Staff with local understanding and knowledge of the residents are returning to work now, a simple fact that is nonetheless “really important”, Dr Zanker said.

He is hugely grateful for local staff who have worked so hard, and whose care for the residents is as thorough as it is genuine. 

He’s worried the negative media attention aged care has been facing will drive some away from the sector, just at the time when we need those people the most.

“It’s clear that a lot of the staff really care for the residents and want to do more but have been hamstrung by being overwhelmed by the burden of infection and the chaos and disorder,” he said. 

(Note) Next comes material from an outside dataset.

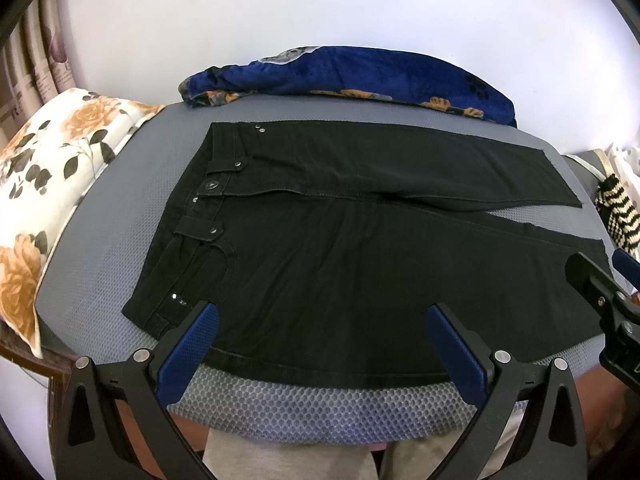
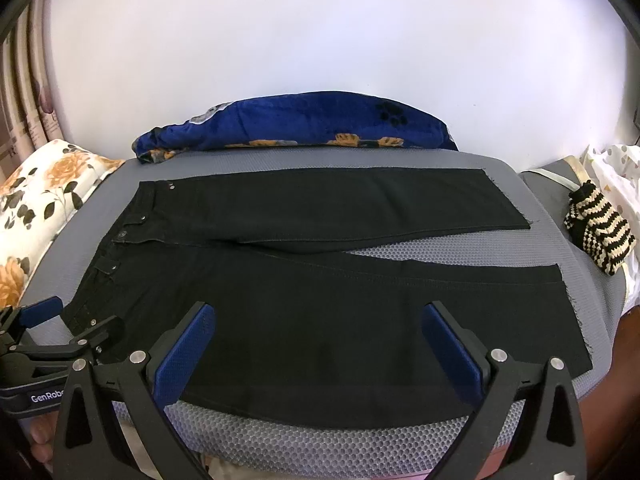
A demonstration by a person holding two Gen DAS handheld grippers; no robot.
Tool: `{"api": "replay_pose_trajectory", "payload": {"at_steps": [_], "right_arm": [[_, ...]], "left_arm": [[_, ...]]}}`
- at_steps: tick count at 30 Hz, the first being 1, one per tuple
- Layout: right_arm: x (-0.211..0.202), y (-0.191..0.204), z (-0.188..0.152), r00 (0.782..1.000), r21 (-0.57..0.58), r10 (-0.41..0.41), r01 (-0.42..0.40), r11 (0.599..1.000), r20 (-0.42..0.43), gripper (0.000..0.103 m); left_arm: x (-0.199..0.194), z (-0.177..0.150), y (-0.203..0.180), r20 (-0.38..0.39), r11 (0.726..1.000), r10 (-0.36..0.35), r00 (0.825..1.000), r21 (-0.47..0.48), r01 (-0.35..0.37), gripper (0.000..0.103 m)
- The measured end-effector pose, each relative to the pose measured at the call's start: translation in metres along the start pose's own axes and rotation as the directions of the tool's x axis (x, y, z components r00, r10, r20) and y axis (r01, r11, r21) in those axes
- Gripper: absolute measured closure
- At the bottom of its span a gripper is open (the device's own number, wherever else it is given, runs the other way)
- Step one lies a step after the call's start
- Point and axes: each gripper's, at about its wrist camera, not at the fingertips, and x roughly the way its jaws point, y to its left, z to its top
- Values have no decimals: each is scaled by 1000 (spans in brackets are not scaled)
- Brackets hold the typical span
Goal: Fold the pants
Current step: 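Move both grippers over the black trousers near the waistband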
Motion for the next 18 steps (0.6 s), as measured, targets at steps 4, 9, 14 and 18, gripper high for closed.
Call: {"api": "replay_pose_trajectory", "payload": {"at_steps": [4, 9, 14, 18], "right_arm": [[0, 1, -1, 1000, 0, -1, 1, 1000, 2, 1], [0, 1, 1, 1000, -2, -1, 2, 1000, 2, 1], [1, 1, 1, 1000, -5, 2, -2, 1000, 3, 1], [1, 2, 2, 1000, -7, 0, 0, 1000, 3, 1]], "left_arm": [[0, 1, 0, 0, 1000, 0, 1000, 0, 0, 1], [0, 0, -1, 0, 1000, 0, 1000, -1, 0, 1], [1, 0, -1, 0, 1000, -1, 1000, -2, 1, 1], [1, 1, -2, 2, 1000, -1, 1000, -2, 1, 1]]}}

Dr Zanker wants to inspire in aged care workers a hope that there is still much more good work to be done.

Good can even come from COVID-19, he said. 

“We’re at a very low level now, but there’s a lot of good we can come to and better care for older people if we get it right this time. It can’t be done without staff who care and are involved. I’m grateful for those staff who worked really hard. We don’t want to lose them.”